After quality control and filtering, data from both genotypes were merged for clustering, which identified 11 distinct clusters under both control and KO conditions (gpr85GAL4/+, Ctl, n = 4,219 cells; gpr85GAL4/GAL4, KO, n = 3,341 cells; Fig. 6A; Data S1). As expected, 96% of cells expressed the eGFP transgene (Fig. 6B). Gpr85 transcripts were detected, though not in all cells (Fig. 6B), likely due to expression levels below the detection threshold of the sequencing method and/or dynamic expression patterns not captured by the stable eGFP reporter. Unlike our RT-qPCR findings at 6 dpf, this adult dataset showed no global or cluster-specific upregulation of gpr85 transcripts in mutants.
scRNAseq analysis of eGFP+ sorted cells from adult gpr85GAL4/+ and gpr85GAL4/GAL4, Tg(UAS:lifeact-eGFP) dissociated brains reveals changes in gene expression related to neuronal activity. A, Experimental strategy for assessing transcriptomic changes in gpr85-expressing cells from the Gpr85-deficient adult brain. GFP+ cells were sorted from gpr85GAL4/+ (Ctl) and gpr85GAL4/GAL4 (KO), Tg(UAS:lifeact-eGFP) dissociated brains (cell sorting strategy shown with 10,000 events per condition). The right panel shows the UMAPs of cells from the Ctl and KO conditions (n = 4,219 cells and n = 3,341 cells, respectively) after filtering and clustering. B, UMAPs of Ctl and KO cells merged, displaying expression of the UAS:lifeact-eGFP transgene, gpr85, the two pan-neuronal markers elavl3 and rbfox3a, as well as the expression of the GC markers, sls17s7a, neurod1, cbln12, and fat2a. C, Table of the most up- and downregulated genes within the isolated cerebellar clusters (0 to 6) in the KO condition, with a minimal FC of two and an adjusted p < 10−4, expressed by at least 6% of the cells. D, Violin plots of most significantly DEGs with a minimal FC of 1.4 and an adjusted p < 10−4. All genes referenced are upregulated (mean represented by the dots). Top panel, Selection of genes related to exocytosis. Intermediate panel, Selection of genes encoding channels related to neuronal excitability/activity (voltage-dependent channels, clcn2a, cacna1ba, kcnh3, cacng8b; Na+/K+ ATPase subunits, atp1a3b, atp1b1b, atp1a1a.1, atp1b2a, syn2b). Lower panel, genes documented as IEGs.

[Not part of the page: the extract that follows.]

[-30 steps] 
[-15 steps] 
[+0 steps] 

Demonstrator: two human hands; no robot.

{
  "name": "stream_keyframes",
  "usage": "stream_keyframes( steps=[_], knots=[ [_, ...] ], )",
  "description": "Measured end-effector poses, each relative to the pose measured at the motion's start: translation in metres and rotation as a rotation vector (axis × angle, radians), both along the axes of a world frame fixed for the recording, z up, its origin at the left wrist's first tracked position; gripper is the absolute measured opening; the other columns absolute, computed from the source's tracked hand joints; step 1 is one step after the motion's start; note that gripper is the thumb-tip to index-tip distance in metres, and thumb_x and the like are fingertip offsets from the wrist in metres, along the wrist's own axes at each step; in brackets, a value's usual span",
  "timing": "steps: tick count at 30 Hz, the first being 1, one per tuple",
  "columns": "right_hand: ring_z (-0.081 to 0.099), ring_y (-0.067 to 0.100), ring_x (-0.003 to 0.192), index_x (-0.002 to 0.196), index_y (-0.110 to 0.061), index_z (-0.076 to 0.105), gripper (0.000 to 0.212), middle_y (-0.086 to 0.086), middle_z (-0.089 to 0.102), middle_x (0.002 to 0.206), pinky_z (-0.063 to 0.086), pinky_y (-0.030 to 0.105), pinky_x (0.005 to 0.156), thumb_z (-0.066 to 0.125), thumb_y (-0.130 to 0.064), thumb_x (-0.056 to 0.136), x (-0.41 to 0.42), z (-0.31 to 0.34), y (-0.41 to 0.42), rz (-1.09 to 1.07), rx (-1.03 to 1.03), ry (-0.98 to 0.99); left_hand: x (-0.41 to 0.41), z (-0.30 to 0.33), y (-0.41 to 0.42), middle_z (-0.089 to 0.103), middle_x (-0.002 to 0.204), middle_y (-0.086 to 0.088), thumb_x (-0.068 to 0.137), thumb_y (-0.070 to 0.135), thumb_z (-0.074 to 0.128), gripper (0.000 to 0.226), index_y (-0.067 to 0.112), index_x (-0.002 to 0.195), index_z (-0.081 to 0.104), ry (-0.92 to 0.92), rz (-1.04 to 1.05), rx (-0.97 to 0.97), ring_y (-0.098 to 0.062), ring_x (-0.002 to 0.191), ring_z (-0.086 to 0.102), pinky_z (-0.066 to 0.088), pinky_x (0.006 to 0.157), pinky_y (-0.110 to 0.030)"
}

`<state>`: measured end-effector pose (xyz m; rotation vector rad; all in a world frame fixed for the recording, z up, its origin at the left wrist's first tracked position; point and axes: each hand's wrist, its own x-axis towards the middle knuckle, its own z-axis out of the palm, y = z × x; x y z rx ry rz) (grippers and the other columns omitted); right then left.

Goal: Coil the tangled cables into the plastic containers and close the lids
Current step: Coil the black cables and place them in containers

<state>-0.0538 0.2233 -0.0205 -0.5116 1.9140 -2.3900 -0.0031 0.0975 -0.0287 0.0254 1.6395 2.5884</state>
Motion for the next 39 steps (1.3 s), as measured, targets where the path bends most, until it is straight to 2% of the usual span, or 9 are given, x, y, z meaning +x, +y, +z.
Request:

All clusters, except Cluster 9, displayed neuronal identities, expressing the pan-neuronal markers elavl3 and rbfox3a (Fig. 6B). Based on gad1a, gab1b, and gad2 expression (Fig. S6C), we observed that 98% of the cells were non-GABAergic neurons. Cluster 9 was identified as non-neuronal, expressing leukocyte and microglial markers such as cd74b, mhc2a, and apoeb (Fig. S6A,B; Rovira et al., 2024).

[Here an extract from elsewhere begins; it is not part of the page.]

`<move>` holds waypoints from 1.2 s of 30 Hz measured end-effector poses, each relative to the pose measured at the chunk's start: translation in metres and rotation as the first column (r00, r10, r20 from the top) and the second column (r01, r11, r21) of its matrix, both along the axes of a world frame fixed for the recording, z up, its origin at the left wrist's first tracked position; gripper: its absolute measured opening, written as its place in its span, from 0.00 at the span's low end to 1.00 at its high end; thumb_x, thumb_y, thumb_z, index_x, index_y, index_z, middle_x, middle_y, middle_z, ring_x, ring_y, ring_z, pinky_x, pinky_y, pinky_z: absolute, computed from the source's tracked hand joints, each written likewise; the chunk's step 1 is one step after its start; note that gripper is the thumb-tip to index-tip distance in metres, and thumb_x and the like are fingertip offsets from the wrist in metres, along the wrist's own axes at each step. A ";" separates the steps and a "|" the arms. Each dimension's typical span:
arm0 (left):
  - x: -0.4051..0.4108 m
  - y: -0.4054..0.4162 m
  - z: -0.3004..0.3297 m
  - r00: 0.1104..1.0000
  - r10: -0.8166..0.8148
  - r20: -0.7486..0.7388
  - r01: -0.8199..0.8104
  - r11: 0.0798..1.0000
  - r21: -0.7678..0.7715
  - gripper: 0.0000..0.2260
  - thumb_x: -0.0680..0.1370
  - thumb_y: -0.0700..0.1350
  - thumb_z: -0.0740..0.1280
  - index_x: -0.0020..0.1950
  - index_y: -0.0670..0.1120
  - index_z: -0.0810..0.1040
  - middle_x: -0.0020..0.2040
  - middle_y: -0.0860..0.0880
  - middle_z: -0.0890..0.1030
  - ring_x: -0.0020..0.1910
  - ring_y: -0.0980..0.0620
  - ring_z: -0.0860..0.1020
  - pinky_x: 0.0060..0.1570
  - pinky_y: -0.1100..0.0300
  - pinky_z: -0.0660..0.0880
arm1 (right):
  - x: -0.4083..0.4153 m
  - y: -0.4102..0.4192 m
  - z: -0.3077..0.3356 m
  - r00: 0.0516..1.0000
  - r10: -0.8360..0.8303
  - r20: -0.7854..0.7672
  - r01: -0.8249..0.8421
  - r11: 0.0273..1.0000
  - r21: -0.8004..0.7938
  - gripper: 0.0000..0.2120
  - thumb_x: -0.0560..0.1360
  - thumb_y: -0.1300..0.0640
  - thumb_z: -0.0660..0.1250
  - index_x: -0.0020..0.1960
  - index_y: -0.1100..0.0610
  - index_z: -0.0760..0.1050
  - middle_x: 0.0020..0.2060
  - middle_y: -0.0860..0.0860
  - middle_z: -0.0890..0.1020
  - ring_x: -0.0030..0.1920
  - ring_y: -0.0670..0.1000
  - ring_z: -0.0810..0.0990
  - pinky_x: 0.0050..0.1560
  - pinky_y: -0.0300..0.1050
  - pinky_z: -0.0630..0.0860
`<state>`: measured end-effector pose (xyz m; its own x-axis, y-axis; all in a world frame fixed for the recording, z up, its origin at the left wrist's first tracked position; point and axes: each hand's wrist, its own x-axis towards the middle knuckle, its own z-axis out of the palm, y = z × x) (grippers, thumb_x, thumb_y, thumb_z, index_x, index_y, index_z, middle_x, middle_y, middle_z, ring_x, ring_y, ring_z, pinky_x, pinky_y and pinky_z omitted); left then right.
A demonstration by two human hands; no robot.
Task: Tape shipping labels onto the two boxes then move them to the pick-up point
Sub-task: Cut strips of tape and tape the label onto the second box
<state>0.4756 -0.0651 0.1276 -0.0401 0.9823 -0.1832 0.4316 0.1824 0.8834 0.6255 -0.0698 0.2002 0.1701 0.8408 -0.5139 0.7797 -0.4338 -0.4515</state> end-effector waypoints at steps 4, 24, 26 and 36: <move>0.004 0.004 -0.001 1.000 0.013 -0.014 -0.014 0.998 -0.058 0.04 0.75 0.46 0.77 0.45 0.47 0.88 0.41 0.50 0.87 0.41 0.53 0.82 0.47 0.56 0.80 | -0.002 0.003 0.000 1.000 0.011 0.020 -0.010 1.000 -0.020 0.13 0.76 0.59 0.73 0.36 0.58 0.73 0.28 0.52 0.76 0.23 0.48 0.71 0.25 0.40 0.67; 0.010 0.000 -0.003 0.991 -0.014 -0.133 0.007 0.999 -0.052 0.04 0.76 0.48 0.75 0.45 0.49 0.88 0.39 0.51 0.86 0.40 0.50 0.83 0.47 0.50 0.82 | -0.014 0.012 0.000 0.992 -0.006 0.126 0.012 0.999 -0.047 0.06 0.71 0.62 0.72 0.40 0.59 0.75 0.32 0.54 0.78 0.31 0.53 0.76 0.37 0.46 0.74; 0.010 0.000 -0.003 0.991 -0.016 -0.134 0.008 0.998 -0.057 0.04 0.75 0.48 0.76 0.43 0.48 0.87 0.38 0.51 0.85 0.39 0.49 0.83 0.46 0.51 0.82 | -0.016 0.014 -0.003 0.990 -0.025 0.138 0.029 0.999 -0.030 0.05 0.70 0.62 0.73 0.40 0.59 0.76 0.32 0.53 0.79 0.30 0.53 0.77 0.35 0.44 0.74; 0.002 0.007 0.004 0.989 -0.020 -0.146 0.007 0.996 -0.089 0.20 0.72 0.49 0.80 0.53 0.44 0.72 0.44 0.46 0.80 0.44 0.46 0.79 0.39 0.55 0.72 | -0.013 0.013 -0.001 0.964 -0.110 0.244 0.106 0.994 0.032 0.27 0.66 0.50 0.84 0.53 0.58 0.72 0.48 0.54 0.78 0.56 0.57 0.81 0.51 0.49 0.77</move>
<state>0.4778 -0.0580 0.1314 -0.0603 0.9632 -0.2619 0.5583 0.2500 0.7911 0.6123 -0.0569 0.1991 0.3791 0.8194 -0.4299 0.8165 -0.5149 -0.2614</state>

Clusters 0–6 were identified as cerebellar GCs based on markers like slc17a7a, neurod1, cbln12, and fat2 (Fig. 6B, Fig. S7; Bae et al., 2009; Kaslin et al., 2009; Takeuchi et al., 2017, Xu et al., 2018). However, we did not identify Bergmann glia (slc1a3b, fabp7a), Purkinje, Golgi, and stellate cells (gad1a, aldoca, ca8; Bae et al., 2009; Fig. S6C). Moreover, Olig2 in the cerebellum marks a subpopulation of eurydendroid cells (Bae et al., 2009; Harmon et al., 2020), but olig2 expression was not observed in our data, showing the absence of this subpopulation in our dataset (Fig. S6C). Cluster 8, based on the expression of the neuroligin (nlgn) genes (Davey et al., 2010), was proposed to represent ventral Tel neurons (Fig. S6B,C). Cluster 10 was identified as dorsal pallium neurons characterized by expression of eomesa (Fig. S6B,C; Ganz et al., 2015), and Cluster 11 was identified as kiss1+ neurons from the ventral Ha (Fig. S6B; Kitahashi et al., 2009). Overall, ∼90% cells were classified as cerebellar GCs.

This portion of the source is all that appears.